Scan the data below and report how many lines include the word "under". Nothing else is wanted.

EXTRACTED DATA:
○ ○ ○ ○ ○ ○ ○

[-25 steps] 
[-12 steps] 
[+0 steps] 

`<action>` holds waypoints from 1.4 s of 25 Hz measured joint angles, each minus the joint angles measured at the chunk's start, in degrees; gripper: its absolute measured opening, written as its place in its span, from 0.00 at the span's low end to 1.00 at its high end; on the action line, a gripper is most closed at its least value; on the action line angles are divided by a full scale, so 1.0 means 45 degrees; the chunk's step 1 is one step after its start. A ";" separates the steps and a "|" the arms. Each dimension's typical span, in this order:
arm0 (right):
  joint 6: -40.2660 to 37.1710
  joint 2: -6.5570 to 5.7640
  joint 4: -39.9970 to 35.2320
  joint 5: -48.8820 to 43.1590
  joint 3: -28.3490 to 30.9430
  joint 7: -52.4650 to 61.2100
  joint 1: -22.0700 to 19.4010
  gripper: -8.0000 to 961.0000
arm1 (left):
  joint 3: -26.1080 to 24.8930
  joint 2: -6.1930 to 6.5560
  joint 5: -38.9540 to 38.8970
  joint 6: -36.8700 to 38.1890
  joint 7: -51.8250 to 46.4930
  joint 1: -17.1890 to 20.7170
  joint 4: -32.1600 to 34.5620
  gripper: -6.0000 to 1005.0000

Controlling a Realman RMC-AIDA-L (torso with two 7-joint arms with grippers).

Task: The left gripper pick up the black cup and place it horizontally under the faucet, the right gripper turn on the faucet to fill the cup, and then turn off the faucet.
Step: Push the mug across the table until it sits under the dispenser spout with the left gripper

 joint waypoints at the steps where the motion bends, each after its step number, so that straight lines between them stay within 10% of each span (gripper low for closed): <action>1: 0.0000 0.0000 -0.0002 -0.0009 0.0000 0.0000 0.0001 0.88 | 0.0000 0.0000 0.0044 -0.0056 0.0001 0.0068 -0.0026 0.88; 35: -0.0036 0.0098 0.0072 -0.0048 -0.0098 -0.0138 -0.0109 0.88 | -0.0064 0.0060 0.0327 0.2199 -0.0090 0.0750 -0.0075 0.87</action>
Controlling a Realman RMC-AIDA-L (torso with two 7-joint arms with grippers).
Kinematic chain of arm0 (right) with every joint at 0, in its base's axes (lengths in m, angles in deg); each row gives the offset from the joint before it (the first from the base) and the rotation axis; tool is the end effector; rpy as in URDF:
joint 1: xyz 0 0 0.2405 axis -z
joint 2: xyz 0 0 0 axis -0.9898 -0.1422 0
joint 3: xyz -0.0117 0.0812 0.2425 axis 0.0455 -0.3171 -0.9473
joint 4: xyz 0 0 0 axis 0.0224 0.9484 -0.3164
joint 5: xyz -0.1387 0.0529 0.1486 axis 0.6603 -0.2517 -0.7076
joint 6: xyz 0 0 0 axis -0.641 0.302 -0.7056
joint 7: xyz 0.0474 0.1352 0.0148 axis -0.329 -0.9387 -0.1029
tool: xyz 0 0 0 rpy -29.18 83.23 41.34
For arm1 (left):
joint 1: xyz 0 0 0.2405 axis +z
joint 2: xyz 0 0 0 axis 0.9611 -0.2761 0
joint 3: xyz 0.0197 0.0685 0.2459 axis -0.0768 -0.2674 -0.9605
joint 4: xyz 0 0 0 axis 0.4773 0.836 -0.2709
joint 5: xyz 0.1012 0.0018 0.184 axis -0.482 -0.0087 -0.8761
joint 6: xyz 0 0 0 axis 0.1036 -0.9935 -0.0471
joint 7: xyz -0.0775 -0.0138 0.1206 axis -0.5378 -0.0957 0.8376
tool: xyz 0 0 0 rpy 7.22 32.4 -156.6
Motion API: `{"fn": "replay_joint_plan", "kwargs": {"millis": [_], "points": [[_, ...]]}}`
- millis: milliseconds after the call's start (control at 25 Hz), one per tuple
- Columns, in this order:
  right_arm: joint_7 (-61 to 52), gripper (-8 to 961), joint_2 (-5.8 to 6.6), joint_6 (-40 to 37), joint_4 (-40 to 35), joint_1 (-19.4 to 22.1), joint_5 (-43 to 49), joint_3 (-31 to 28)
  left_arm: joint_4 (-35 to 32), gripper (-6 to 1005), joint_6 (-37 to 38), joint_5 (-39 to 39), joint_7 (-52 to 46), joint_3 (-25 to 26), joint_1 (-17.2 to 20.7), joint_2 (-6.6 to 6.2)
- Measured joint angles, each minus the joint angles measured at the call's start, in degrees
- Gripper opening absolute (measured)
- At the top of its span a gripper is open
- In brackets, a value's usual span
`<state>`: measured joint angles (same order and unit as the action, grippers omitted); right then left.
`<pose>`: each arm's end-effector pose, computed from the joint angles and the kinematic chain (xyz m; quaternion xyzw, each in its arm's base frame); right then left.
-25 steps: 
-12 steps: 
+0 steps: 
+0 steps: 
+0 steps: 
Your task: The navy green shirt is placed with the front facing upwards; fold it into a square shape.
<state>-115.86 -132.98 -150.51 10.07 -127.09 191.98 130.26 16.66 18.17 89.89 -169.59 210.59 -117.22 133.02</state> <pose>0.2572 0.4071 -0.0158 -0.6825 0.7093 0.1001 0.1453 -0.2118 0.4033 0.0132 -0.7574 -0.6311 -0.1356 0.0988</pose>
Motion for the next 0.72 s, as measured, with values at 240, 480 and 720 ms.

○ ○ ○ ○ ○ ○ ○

TASK ANSWER:
2